INSTRUCTIONS FOR THE TASK. Unless a line falls after the one with "Find the blue", retype it exactly from the records below; leave out all pictures.

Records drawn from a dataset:
···
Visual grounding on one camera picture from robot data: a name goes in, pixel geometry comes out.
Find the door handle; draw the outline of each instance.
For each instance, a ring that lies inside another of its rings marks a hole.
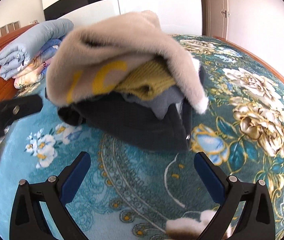
[[[229,12],[227,10],[225,10],[224,12],[221,12],[222,14],[224,14],[225,18],[229,17]]]

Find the blue gripper pad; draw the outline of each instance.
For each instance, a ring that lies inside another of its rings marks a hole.
[[[69,177],[65,183],[61,186],[60,201],[62,205],[72,202],[74,199],[84,177],[91,166],[91,158],[87,152],[81,152],[83,154],[81,160],[76,164],[73,171],[71,171]]]
[[[225,201],[224,185],[199,153],[194,156],[194,168],[199,174],[213,201],[222,205]]]

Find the floral bedspread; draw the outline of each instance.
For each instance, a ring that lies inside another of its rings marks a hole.
[[[205,115],[193,114],[192,150],[146,152],[100,130],[71,127],[59,120],[56,108],[44,99],[41,113],[14,123],[0,138],[0,235],[4,240],[18,181],[35,183],[58,175],[81,151],[91,155],[91,168],[67,208],[89,239],[164,240],[168,219],[198,219],[201,211],[216,210],[218,205],[192,164],[198,151],[241,181],[264,179],[277,239],[284,235],[284,85],[222,41],[173,37],[202,62],[207,73],[210,106]],[[39,93],[44,98],[44,88],[41,81],[21,94]],[[46,206],[42,207],[54,236],[61,239]]]

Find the clothing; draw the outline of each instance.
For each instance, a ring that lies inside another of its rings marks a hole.
[[[58,115],[70,125],[86,122],[90,127],[145,150],[189,150],[192,108],[187,100],[183,102],[181,119],[174,104],[168,107],[163,120],[159,120],[151,109],[126,102],[115,92],[97,101],[86,100],[62,107]]]
[[[175,85],[175,80],[168,71],[165,60],[157,57],[130,72],[114,88],[114,91],[122,94],[132,94],[141,100],[147,101],[155,99],[173,85]]]
[[[47,44],[52,44],[52,41],[54,41],[54,45],[47,47]],[[32,61],[24,69],[18,69],[18,73],[12,76],[12,78],[18,78],[28,74],[39,67],[42,63],[52,58],[57,52],[60,43],[61,41],[59,39],[48,41],[37,53],[37,55],[34,56]]]
[[[164,118],[171,104],[180,103],[184,98],[183,93],[177,86],[169,87],[160,95],[149,101],[141,100],[140,98],[132,94],[122,94],[122,96],[127,102],[137,103],[141,106],[150,108],[159,120],[162,120]]]
[[[161,31],[151,11],[129,12],[71,31],[47,70],[48,98],[62,107],[97,95],[96,91],[108,93],[155,56],[164,58],[177,86],[194,109],[204,113],[208,98],[192,55]]]
[[[215,216],[216,211],[205,210],[201,212],[200,221],[188,217],[181,217],[166,222],[165,233],[172,239],[198,239],[204,229]],[[222,240],[231,237],[232,227],[228,226]]]

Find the metal screw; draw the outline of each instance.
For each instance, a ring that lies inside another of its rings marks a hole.
[[[19,185],[22,186],[26,183],[26,180],[25,179],[20,179],[19,181]]]
[[[55,182],[57,180],[57,177],[56,176],[50,176],[49,178],[48,178],[48,181],[49,182]]]
[[[229,181],[231,181],[231,182],[236,182],[237,181],[237,177],[235,177],[235,176],[229,176]]]
[[[18,112],[19,112],[19,110],[20,110],[20,107],[19,106],[15,106],[14,108],[13,108],[13,114],[14,115],[16,115]]]
[[[259,184],[260,184],[261,186],[265,186],[265,181],[262,180],[262,179],[259,179]]]

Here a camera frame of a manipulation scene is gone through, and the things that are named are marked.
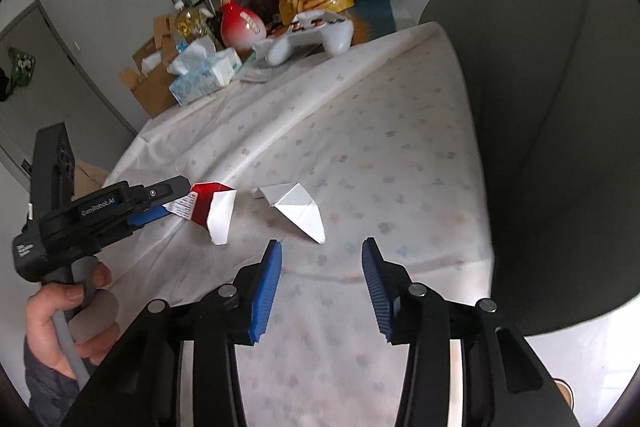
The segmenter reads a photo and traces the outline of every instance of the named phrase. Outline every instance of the sleeve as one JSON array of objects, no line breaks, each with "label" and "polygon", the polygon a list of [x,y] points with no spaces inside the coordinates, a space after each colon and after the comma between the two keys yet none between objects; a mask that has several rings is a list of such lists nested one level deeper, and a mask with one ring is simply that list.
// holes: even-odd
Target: sleeve
[{"label": "sleeve", "polygon": [[78,383],[36,359],[24,341],[25,380],[29,409],[44,427],[58,427],[78,396]]}]

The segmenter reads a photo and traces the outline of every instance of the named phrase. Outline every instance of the game controller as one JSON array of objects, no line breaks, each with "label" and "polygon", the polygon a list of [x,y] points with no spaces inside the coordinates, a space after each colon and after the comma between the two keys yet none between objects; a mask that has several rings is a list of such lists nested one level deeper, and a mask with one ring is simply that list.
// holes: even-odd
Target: game controller
[{"label": "game controller", "polygon": [[312,10],[296,15],[287,31],[279,36],[266,55],[270,66],[285,62],[299,46],[322,44],[332,57],[351,47],[353,21],[327,10]]}]

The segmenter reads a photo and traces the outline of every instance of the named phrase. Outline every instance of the gray chair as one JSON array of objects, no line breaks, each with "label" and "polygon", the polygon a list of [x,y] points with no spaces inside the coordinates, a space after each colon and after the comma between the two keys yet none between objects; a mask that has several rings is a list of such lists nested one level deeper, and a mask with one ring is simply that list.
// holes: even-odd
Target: gray chair
[{"label": "gray chair", "polygon": [[525,335],[640,293],[640,5],[430,0],[465,75],[495,253]]}]

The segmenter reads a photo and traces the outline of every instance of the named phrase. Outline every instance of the white tablecloth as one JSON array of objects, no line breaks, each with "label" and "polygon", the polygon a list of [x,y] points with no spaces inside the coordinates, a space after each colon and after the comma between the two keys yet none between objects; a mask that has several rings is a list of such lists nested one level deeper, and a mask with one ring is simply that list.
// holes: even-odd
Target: white tablecloth
[{"label": "white tablecloth", "polygon": [[[446,299],[473,304],[489,292],[481,164],[444,30],[428,23],[326,58],[167,111],[147,123],[108,180],[151,184],[183,174],[239,190],[228,245],[215,247],[205,229],[170,216],[102,254],[123,327],[149,300],[194,301],[260,259],[269,239],[282,242],[268,331],[257,346],[238,348],[255,427],[393,425],[406,348],[378,333],[360,265],[367,237]],[[324,245],[249,193],[284,182],[300,182],[318,203]]]}]

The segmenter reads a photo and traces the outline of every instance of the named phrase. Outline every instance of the white paper origami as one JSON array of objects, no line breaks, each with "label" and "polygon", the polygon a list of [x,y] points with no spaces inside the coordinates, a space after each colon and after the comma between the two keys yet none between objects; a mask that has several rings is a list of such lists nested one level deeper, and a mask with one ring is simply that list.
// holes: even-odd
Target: white paper origami
[{"label": "white paper origami", "polygon": [[305,187],[299,183],[269,185],[256,188],[253,195],[254,198],[266,198],[270,206],[275,206],[311,239],[324,244],[326,238],[320,210]]}]

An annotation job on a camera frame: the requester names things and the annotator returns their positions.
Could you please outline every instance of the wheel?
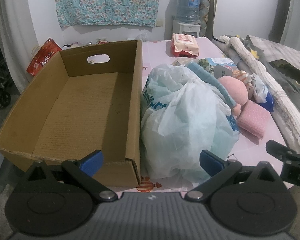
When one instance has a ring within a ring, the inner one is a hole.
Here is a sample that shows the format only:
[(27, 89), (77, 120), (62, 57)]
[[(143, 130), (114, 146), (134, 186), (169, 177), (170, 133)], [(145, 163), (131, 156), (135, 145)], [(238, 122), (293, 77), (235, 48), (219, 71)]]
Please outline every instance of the wheel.
[(8, 92), (3, 91), (0, 95), (0, 105), (7, 107), (11, 102), (11, 96)]

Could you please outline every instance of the pink bubble wrap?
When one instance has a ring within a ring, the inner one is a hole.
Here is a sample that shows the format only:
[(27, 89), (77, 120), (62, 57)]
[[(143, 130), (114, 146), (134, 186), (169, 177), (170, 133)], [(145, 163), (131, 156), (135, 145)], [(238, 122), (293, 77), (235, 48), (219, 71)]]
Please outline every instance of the pink bubble wrap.
[(248, 100), (240, 116), (237, 125), (262, 139), (271, 114), (262, 106)]

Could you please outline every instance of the brown cardboard box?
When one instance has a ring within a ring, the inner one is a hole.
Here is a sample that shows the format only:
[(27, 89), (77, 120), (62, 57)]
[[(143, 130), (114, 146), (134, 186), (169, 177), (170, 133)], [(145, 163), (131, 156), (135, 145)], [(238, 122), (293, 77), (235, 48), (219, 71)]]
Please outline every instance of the brown cardboard box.
[[(107, 54), (107, 63), (87, 58)], [(59, 164), (96, 149), (94, 176), (106, 186), (140, 181), (141, 41), (60, 51), (34, 77), (0, 130), (0, 152), (26, 171), (36, 159)]]

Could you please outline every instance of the white logo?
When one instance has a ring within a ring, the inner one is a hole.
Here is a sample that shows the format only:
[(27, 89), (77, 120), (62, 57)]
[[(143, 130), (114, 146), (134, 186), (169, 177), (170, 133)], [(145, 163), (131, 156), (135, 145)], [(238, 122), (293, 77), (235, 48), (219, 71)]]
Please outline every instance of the white logo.
[(151, 195), (151, 196), (149, 196), (148, 197), (148, 199), (150, 199), (150, 200), (154, 200), (154, 199), (156, 199), (157, 197), (155, 196), (155, 195)]

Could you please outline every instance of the oval cutout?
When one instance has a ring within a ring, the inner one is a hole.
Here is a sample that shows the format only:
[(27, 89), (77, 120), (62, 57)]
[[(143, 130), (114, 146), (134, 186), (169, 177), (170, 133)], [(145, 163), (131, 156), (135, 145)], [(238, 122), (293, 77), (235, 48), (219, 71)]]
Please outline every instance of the oval cutout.
[(106, 63), (109, 62), (109, 60), (110, 58), (107, 54), (98, 54), (87, 58), (89, 64)]

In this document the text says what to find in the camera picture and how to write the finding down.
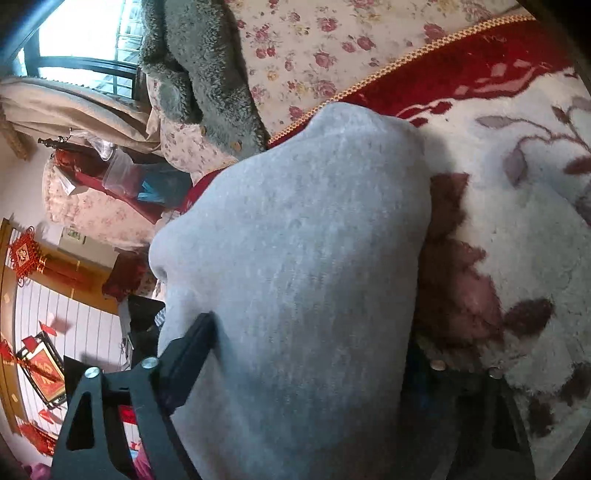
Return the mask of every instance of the white paneled wall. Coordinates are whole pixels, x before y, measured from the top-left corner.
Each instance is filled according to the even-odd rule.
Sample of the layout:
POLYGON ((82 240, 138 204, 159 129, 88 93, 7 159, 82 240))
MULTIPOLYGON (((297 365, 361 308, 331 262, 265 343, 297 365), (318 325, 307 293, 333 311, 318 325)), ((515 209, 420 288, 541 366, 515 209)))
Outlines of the white paneled wall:
MULTIPOLYGON (((13 231, 11 243, 19 236, 13 231)), ((121 327, 119 317, 105 313, 69 299, 47 287, 29 280, 17 290, 14 314, 15 349, 23 345, 21 339, 36 335, 41 330, 39 322, 43 322, 58 330, 57 337, 49 336, 63 359, 69 356, 81 362, 97 365, 105 372, 115 372, 125 363, 125 355, 121 349, 121 327)), ((56 422, 51 424, 39 416, 45 408, 33 387, 18 368, 25 411, 30 420, 56 435, 59 434, 61 422, 66 416, 67 406, 62 404, 51 411, 56 422)), ((139 442, 139 433, 135 425, 124 424, 129 443, 139 442)))

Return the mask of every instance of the window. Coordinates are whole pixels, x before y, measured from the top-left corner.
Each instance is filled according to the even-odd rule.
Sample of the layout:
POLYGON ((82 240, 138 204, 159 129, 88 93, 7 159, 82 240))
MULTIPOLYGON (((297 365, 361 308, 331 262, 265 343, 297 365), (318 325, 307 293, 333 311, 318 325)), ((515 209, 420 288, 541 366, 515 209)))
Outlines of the window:
POLYGON ((19 54, 20 73, 133 98, 143 33, 140 0, 65 0, 19 54))

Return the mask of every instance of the beige curtain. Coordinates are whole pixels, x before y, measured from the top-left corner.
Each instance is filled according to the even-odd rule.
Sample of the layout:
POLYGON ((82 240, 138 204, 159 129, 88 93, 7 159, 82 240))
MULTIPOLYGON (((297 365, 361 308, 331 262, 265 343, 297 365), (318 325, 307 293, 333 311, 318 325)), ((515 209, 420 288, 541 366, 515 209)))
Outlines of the beige curtain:
POLYGON ((151 106, 128 98, 68 83, 10 77, 0 81, 0 102, 6 120, 35 140, 68 137, 70 129, 79 129, 139 152, 160 150, 160 125, 150 120, 151 106))

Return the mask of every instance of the silver screw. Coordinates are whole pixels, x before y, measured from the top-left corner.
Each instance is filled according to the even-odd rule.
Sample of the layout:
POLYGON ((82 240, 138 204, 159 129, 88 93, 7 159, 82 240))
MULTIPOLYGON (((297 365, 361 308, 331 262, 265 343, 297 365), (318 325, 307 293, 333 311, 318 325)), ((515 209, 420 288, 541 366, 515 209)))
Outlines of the silver screw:
POLYGON ((488 376, 494 378, 495 380, 500 380, 501 378, 503 378, 503 370, 496 367, 489 368, 488 376))
POLYGON ((142 360, 142 368, 145 368, 146 370, 150 370, 156 365, 158 365, 158 359, 154 356, 149 356, 148 358, 144 358, 142 360))
POLYGON ((447 368, 447 364, 443 360, 433 360, 431 368, 436 372, 443 372, 447 368))
POLYGON ((84 376, 86 378, 94 378, 100 374, 99 367, 90 367, 86 372, 84 372, 84 376))

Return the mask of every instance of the black picture frame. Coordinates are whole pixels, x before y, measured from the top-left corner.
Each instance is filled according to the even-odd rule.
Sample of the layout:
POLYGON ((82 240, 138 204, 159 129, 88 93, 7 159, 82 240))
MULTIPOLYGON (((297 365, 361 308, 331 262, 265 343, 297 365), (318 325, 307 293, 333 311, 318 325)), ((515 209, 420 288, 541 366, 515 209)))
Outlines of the black picture frame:
MULTIPOLYGON (((31 376, 31 373, 28 369, 26 368, 22 368, 22 372, 24 373, 25 377, 27 378, 27 380, 29 380, 29 383, 33 386, 33 390, 35 390, 35 393, 37 393, 37 395, 39 395, 39 397, 41 398, 41 401, 45 404, 45 406, 47 407, 47 410, 53 410, 54 408, 59 407, 60 405, 62 405, 63 403, 66 402, 66 390, 65 390, 65 383, 66 383, 66 372, 64 370, 64 363, 60 358, 59 353, 57 353, 56 348, 53 346, 53 343, 51 341, 51 339, 49 338, 49 335, 46 334, 45 332, 39 332, 38 334, 36 334, 33 337, 35 340, 37 340, 37 344, 41 344, 43 343, 47 353, 51 356, 51 359, 53 360, 53 362, 55 363, 55 365, 57 366, 57 368, 60 370, 62 377, 64 377, 64 391, 63 393, 61 393, 60 395, 58 395, 55 398, 47 398, 42 390, 38 387, 37 383, 35 382, 34 378, 31 376)), ((27 349, 27 347, 23 347, 21 348, 17 353, 15 353, 15 356, 19 359, 19 360, 27 360, 27 355, 29 354, 29 350, 27 349)))

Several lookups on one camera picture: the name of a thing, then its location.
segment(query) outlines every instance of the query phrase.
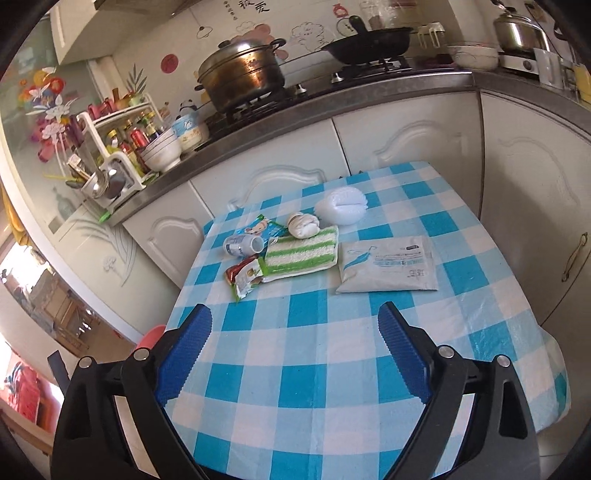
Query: blue gripper pad
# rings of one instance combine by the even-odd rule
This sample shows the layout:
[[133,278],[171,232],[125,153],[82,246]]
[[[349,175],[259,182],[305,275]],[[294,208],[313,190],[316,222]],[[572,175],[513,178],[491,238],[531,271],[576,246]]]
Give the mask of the blue gripper pad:
[[211,310],[204,305],[197,305],[183,322],[182,334],[158,369],[158,385],[154,395],[162,408],[168,400],[180,395],[211,332]]
[[378,311],[378,329],[411,395],[426,404],[431,398],[429,368],[386,304]]

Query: range hood
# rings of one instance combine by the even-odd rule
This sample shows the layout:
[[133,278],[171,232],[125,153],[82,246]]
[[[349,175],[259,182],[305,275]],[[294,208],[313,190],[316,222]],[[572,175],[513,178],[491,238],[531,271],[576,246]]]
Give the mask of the range hood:
[[170,17],[200,0],[95,0],[97,10],[115,10],[140,15]]

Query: screw
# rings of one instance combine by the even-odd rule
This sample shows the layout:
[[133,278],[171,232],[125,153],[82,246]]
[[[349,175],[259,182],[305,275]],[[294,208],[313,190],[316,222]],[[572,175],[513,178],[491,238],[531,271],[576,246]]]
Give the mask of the screw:
[[443,358],[451,358],[455,353],[453,348],[447,345],[442,345],[441,347],[439,347],[438,351],[439,355],[441,355]]
[[496,357],[496,362],[502,367],[508,367],[511,365],[511,360],[509,360],[509,357],[505,355],[499,355]]
[[143,361],[146,360],[150,355],[150,350],[148,350],[147,348],[138,348],[135,352],[134,352],[134,358],[137,361]]
[[89,356],[84,356],[78,362],[78,366],[80,368],[88,368],[92,365],[92,358]]

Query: stainless steel pot
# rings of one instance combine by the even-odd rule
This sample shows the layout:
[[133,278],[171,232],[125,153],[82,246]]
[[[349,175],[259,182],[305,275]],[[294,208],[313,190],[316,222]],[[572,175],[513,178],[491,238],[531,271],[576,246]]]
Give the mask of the stainless steel pot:
[[248,39],[231,44],[219,44],[219,50],[199,67],[198,81],[205,88],[218,112],[254,100],[282,88],[285,78],[275,59],[275,50],[285,45],[283,38],[265,44]]
[[513,7],[505,8],[505,11],[493,23],[499,45],[506,53],[532,54],[534,48],[550,51],[548,37],[546,37],[544,30],[529,18],[518,15],[517,10]]

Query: pot lid
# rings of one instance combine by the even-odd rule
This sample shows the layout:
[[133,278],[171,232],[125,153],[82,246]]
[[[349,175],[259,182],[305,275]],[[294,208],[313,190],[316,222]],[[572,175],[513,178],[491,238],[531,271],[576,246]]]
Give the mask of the pot lid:
[[223,41],[218,45],[219,50],[207,57],[199,67],[199,78],[203,77],[207,72],[213,70],[221,63],[235,59],[254,50],[267,48],[268,46],[268,44],[261,40],[257,40],[256,38],[248,38],[236,43],[230,43],[229,40]]
[[495,20],[495,22],[527,25],[528,27],[535,28],[536,30],[541,30],[541,28],[535,25],[528,17],[518,14],[517,10],[513,7],[507,7],[507,9],[501,14],[499,18]]

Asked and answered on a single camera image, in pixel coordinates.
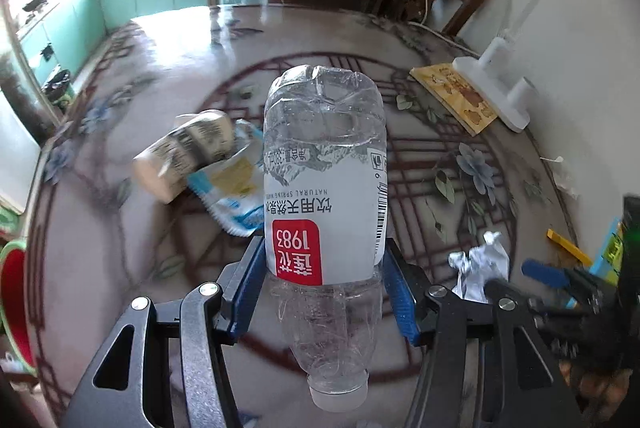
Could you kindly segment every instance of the plastic bottle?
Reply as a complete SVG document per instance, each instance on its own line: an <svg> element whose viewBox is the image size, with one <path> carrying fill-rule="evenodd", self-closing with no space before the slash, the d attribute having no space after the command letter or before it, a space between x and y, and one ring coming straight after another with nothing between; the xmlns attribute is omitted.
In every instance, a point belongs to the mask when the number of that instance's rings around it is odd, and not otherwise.
<svg viewBox="0 0 640 428"><path fill-rule="evenodd" d="M265 236L278 318L314 403L357 408L382 316L386 128L366 76L299 66L264 112Z"/></svg>

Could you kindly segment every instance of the table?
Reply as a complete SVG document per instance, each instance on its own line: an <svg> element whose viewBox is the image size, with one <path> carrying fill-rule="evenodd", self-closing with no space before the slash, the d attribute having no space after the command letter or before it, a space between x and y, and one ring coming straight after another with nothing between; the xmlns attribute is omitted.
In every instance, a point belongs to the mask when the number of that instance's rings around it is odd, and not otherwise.
<svg viewBox="0 0 640 428"><path fill-rule="evenodd" d="M511 280L539 292L517 267L529 257L556 260L555 248L545 240L547 228L571 237L562 201L527 134L494 121L470 137L408 80L414 66L468 54L435 33L350 12L222 6L141 17L110 40L49 154L30 229L30 339L56 418L134 297L155 302L183 297L238 260L248 243L221 233L193 195L184 193L169 206L156 202L129 179L132 158L183 113L213 107L260 124L271 81L291 66L339 66L376 81L388 127L387 233L434 282L452 287L456 274L448 254L478 245L491 229L504 234L516 267ZM248 100L241 98L246 92ZM398 110L399 94L415 96L414 106ZM460 170L461 143L482 151L494 168L495 206ZM453 203L435 184L436 174L443 177L440 171L452 185ZM402 424L421 355L401 338L388 301L369 397L356 411L340 415L313 406L275 314L274 300L263 289L249 334L225 348L238 408L257 418L256 426ZM172 351L175 364L177 347ZM174 406L184 410L180 394Z"/></svg>

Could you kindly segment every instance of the white wall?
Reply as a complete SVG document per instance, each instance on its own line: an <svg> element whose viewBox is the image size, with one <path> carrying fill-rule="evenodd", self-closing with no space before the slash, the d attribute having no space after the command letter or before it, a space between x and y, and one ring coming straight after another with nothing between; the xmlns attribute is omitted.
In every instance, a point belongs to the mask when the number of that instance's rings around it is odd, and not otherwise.
<svg viewBox="0 0 640 428"><path fill-rule="evenodd" d="M512 18L528 1L513 0ZM489 0L460 36L481 52L506 6ZM435 8L431 23L451 12ZM567 160L578 239L593 257L623 193L640 193L640 0L541 0L515 49L511 79L527 76L540 92L530 128L546 157Z"/></svg>

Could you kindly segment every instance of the yellow book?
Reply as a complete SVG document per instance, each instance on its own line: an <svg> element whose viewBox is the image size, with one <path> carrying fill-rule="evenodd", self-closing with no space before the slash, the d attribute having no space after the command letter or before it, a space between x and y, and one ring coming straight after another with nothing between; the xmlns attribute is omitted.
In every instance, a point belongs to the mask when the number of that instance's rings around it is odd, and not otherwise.
<svg viewBox="0 0 640 428"><path fill-rule="evenodd" d="M414 67L410 74L456 117L469 134L478 134L494 121L494 110L450 63Z"/></svg>

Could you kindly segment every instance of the white label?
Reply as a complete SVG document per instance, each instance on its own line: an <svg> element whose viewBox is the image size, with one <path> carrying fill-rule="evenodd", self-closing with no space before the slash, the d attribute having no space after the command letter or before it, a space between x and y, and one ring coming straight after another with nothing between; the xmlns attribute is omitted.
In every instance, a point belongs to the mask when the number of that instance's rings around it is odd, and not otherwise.
<svg viewBox="0 0 640 428"><path fill-rule="evenodd" d="M302 285L371 278L385 249L386 153L276 148L264 167L270 271Z"/></svg>
···
ANSWER TO THIS TASK.
Visual grounding on one camera picture from robot data: a name goes in, pixel geometry comes out.
Find the door handle; draw the outline of each instance.
For each instance, a ring that lies inside another of its rings marks a hole.
[[[229,12],[227,10],[225,10],[224,12],[221,12],[222,14],[224,14],[225,18],[229,17]]]

Find the blue gripper pad; draw the outline of each instance.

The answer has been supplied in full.